Task brief: Only lines that contain the word "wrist" belong in the answer; copy them from the records below.

Stored entries:
------------------------------------------------------------

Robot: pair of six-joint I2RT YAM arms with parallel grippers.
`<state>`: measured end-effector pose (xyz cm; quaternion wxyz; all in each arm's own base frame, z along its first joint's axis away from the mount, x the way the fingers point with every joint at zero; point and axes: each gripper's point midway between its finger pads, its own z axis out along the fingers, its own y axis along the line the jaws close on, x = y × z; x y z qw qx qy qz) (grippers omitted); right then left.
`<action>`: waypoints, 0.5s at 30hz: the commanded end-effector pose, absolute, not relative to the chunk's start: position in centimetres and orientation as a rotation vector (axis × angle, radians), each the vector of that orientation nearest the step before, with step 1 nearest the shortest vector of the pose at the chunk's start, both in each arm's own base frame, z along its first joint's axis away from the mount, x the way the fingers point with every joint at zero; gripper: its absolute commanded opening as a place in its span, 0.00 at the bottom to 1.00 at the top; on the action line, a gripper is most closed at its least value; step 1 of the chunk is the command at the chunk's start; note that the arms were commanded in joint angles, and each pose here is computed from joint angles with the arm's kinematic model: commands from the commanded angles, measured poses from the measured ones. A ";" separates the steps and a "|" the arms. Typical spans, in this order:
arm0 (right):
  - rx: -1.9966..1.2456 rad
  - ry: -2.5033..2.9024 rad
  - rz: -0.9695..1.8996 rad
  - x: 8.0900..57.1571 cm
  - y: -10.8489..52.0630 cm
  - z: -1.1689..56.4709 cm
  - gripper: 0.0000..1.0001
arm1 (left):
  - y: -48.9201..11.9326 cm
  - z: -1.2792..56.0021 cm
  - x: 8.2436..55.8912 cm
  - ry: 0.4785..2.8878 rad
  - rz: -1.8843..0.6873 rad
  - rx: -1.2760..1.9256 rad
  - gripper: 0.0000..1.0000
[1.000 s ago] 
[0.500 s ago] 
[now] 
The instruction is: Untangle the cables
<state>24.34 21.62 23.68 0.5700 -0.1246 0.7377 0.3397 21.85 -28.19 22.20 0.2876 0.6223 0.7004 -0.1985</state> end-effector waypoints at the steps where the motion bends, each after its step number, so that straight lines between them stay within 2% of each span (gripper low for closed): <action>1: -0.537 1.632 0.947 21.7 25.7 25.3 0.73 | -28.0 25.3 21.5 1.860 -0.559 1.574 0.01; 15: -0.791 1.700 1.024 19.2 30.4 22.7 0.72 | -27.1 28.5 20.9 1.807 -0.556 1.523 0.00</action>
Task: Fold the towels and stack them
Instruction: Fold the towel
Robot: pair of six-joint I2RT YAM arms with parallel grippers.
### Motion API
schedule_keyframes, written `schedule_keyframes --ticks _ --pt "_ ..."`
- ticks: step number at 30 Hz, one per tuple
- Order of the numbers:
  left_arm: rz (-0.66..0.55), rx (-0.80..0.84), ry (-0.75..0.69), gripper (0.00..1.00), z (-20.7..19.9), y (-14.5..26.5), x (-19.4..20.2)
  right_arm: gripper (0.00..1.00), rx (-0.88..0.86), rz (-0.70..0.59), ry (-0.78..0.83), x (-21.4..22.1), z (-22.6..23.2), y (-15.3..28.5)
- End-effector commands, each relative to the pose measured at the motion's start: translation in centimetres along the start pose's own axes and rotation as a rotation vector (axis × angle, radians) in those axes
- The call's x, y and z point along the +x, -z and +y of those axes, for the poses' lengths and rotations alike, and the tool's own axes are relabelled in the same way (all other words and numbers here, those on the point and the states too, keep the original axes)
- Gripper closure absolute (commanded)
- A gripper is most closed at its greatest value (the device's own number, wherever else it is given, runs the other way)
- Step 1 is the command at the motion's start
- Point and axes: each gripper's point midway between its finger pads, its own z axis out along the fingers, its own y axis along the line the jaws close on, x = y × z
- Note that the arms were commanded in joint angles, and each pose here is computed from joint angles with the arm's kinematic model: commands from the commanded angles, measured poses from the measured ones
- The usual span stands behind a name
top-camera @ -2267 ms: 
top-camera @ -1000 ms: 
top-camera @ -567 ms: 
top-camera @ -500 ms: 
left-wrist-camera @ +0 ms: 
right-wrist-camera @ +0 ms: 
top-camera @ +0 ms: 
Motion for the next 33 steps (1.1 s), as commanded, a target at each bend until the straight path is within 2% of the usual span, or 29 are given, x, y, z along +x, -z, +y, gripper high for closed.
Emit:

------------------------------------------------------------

Solution to the problem:
left-wrist-camera @ +0 ms: 
right-wrist-camera @ +0 ms: 

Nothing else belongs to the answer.